After each player makes three bets of equal size, they will receive three cards and the dealer will have two cards (face down). After examining their three card hand, each player has the option to take down one of the three bets or “let it ride,” meaning keeping all three bets active. The dealer will then expose one of his two cards, which acts as a fourth community card for all player hands. Each player then decides again whether to take down one of their bets or let all the remaining bets ride. The dealer then exposes the second community card, giving each player a five card poker hand (consisting of the initial three cards and the two community cards).  Players win money if their five card hand contains at least a pair of 10s or better. The pay table used by most casinos is as follows.

 

HAND

PAYOFF

Royal Flush

1,000 to 1

Straight Flush

200 to 1

Four-of-a-Kind

50 to 1

Full House

11 to 1

Flush

8 to 1

Straight

5 to 1

Three-of-a-Kind

3 to 1

Two Pair

2 to 1

Pair of Tens or Better

1 to 1

 

There is an optimum strategy for when to “let it ride” after seeing the initial three- and subsequent four-card hand. You can obtain this strategy on the Let it Ride page on www.wizardofodds.com, or on the strategy cards developed by James Grosjean for poker-based table games (go to my web store at smartgaming.com for details on the strategy cards). If you follow the optimum strategy, the house edge is 3.5% per hand.

 

The issue with Let it Ride is its high volatility because only a relatively small amount of hands (24% or only one out of every four hands) wind up winning. This means players tend to lose a lot of money before they win. If you have a short bankroll, you often run the risk of going broke in this game.

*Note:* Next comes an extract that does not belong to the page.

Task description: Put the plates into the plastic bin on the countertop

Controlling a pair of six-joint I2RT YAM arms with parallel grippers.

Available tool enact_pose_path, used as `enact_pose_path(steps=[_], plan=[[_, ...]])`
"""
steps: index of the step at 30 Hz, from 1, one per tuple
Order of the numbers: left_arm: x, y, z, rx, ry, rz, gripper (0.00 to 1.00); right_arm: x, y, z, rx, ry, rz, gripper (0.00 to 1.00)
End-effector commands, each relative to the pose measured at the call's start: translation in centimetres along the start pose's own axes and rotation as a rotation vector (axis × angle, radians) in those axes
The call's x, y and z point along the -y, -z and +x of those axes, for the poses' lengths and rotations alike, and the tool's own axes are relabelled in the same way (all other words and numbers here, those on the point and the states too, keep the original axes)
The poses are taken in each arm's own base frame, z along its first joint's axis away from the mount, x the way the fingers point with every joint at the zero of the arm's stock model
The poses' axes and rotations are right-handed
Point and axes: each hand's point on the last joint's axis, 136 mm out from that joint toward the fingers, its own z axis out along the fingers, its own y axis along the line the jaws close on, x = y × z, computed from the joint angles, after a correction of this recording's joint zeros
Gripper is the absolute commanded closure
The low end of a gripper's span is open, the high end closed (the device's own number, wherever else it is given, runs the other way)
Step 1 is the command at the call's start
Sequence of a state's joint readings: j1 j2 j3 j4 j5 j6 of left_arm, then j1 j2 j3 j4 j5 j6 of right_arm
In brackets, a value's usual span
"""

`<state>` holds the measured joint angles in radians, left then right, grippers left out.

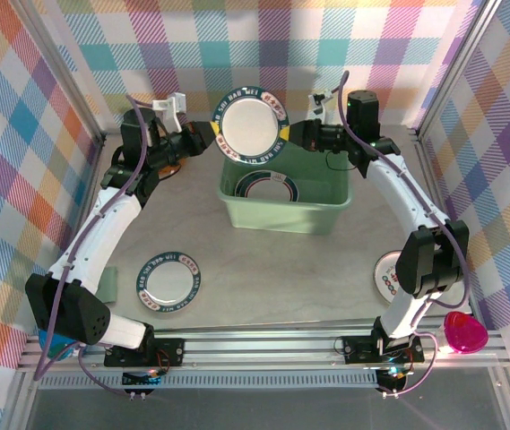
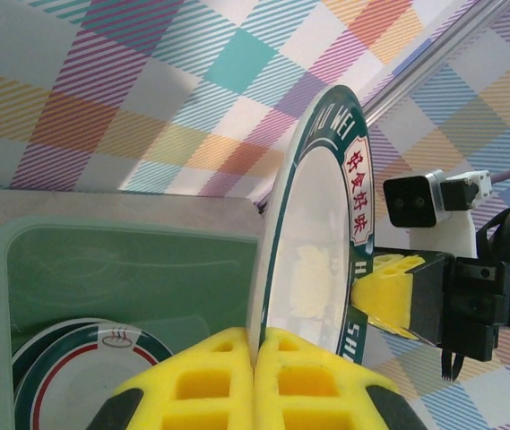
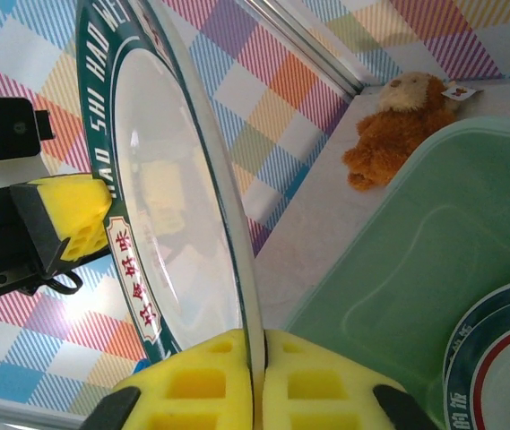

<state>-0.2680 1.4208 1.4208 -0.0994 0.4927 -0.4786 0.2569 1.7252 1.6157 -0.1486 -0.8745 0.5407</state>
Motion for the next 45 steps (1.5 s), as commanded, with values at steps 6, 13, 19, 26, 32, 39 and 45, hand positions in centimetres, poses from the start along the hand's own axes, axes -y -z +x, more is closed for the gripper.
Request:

There are two side bets in this game. One is the Three Card Bonus, and the other is the Five Card Bonus.

 

The Three Card Bonus side bet is based on the player’s initial three card hand. If your first three cards are a pair or better, you will win money on the side bet. Based on the pay table for the side bet (there are several) the house edge can be as low as 2.1% or as high as 7.1% The best pay table (2.1% house edge) is as follows:

 

Three Card Hand

PAYOUT

Mini Royal

50 to 1

Straight Flush

40 to 1

Three-of-a-Kind

30 to 1

Straight

6 to 1

Flush

4 to 1

Pair

1 to 1

 
(You can find a listing of pay tables for this side bet and the corresponding house edges at www.wizardofodds.com.)

 

One of the advantages of the Three Card Bonus side bet is that it lowers the overall volatility because it increases the win frequency from 24% to 42%.

 

There is not much to say about the Five Card Bonus side bet because it has a relatively high house edge (7.%) other than to recommend not to make this bet.

 

Bottom line: If you play Let it Ride, make sure you use the optimum playing strategy. (You can take the Grosjean strategy card for Let it Ride to the table when you play.) Only make the Three Card Bonus side bet if the pay table justifies it. (Look for a 6 to 1 payout on the straight and 4 to 1 for the flush. Avoid making the side bet if the flush only pays 3 to 1.)